Exercise: Report every line of the listing below in which the string "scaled" appears.

Data excerpts:
================

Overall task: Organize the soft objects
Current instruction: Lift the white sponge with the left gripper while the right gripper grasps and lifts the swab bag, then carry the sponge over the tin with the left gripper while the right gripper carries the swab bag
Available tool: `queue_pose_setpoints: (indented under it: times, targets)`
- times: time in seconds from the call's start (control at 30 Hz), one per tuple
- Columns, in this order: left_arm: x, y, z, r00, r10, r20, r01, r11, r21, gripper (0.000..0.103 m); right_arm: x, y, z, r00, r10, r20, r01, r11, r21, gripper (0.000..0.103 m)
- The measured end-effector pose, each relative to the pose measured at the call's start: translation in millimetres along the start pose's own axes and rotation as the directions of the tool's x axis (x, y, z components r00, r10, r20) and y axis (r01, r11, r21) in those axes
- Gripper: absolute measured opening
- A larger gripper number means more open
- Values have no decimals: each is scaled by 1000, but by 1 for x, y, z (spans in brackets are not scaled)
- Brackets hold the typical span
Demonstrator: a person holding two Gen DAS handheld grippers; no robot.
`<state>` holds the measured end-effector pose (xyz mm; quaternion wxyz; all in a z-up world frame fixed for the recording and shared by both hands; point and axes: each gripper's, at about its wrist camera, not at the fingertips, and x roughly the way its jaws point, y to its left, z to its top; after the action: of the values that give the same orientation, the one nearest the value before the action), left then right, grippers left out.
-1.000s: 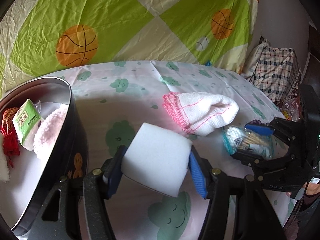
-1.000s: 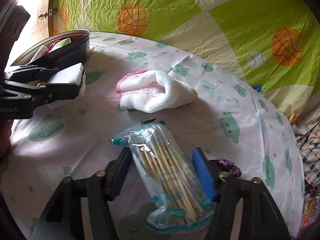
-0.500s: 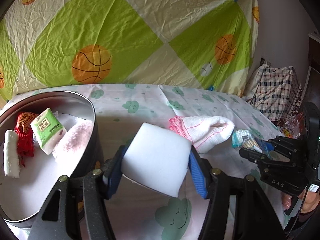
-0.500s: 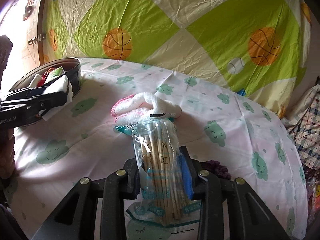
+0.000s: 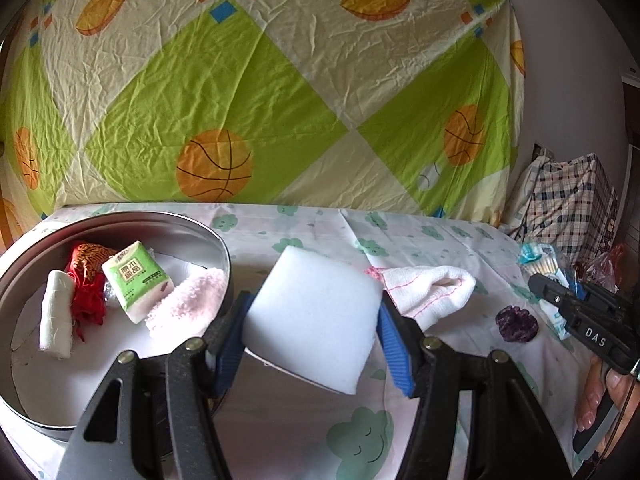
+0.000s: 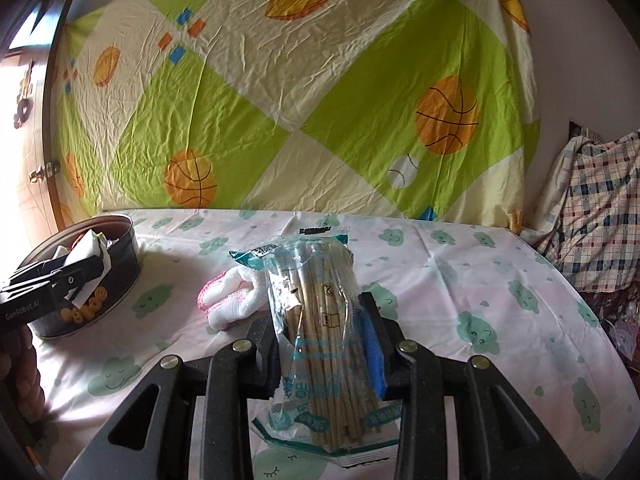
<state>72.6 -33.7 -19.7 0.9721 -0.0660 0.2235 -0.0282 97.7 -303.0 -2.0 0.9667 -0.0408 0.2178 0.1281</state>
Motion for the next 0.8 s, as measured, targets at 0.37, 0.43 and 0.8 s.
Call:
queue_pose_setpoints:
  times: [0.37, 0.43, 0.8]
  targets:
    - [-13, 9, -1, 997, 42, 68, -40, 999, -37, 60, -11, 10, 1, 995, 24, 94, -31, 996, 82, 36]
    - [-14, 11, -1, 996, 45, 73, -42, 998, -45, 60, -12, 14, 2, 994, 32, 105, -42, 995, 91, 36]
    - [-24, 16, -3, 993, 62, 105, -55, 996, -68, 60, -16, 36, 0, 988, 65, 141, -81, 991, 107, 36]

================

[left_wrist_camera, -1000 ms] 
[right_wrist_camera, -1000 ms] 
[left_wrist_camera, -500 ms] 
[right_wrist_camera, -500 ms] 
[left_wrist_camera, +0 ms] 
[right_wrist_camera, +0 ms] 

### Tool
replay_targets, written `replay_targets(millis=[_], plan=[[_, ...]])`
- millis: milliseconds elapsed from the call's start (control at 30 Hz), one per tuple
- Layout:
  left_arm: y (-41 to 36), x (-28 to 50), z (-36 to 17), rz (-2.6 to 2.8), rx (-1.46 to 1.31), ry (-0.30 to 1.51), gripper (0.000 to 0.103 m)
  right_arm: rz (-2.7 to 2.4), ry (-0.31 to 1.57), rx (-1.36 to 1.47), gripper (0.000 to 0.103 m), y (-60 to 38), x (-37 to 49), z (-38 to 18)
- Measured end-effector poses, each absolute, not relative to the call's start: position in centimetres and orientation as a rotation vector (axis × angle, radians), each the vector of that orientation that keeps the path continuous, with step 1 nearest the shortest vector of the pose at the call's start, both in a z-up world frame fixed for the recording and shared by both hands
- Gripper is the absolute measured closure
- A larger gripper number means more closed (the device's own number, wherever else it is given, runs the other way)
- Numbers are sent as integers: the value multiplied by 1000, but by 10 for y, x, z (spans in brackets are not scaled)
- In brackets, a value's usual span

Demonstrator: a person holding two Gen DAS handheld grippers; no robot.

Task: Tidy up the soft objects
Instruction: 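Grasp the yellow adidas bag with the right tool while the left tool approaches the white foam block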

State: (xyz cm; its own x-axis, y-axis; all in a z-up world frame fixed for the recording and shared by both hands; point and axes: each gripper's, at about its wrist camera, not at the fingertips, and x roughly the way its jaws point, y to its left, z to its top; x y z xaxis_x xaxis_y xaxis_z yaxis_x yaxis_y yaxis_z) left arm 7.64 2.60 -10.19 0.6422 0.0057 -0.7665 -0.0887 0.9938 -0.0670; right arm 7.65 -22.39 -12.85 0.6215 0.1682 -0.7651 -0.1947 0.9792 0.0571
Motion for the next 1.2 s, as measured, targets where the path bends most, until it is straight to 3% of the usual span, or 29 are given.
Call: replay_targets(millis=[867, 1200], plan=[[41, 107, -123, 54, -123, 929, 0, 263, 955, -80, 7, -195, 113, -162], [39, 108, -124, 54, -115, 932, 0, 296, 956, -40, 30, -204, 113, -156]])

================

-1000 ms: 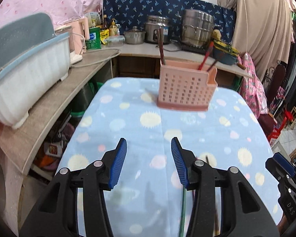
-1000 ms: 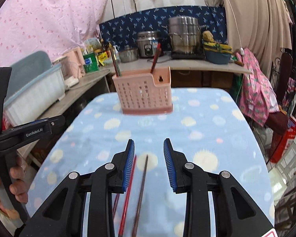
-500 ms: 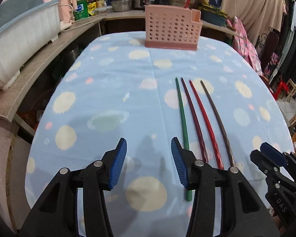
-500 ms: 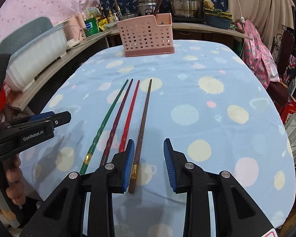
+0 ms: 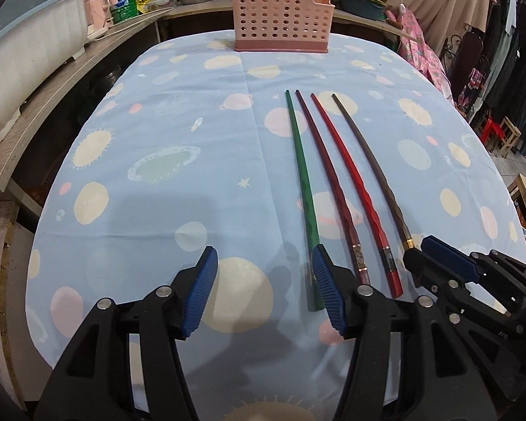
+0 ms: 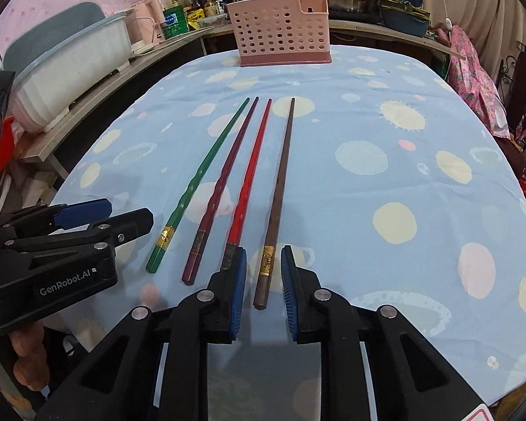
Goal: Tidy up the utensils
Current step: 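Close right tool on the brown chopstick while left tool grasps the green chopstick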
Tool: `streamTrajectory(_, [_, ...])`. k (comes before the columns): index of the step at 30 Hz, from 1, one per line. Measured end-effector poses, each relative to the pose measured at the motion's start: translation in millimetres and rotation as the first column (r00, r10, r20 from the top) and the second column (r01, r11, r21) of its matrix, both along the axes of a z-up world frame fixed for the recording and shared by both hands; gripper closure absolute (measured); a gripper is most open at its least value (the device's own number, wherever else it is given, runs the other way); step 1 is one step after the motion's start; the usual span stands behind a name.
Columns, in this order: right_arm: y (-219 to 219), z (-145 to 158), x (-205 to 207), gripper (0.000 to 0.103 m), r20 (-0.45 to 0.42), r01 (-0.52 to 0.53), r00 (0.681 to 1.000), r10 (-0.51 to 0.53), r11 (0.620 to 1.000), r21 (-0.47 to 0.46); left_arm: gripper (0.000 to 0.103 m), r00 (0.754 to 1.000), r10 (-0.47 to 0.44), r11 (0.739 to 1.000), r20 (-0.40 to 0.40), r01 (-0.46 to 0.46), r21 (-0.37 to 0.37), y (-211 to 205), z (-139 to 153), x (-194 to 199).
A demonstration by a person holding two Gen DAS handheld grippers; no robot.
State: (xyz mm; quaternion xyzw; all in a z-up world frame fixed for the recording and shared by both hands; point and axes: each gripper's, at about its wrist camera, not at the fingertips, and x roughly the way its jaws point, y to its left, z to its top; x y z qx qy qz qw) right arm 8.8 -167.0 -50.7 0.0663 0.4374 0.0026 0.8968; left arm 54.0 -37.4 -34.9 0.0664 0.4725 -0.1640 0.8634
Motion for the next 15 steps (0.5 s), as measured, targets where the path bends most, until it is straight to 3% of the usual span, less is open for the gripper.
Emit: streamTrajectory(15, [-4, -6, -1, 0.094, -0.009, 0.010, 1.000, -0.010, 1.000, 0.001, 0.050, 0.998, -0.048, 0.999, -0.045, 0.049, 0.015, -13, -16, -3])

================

Answer to the exercise:
- Values have no decimals: each is scaled by 1000, but by 1 for x, y, z (spans in brackets are not scaled)
- Numbers are sent as integers: the value multiplied by 1000, but by 10 for y, x, z (spans in brackets are not scaled)

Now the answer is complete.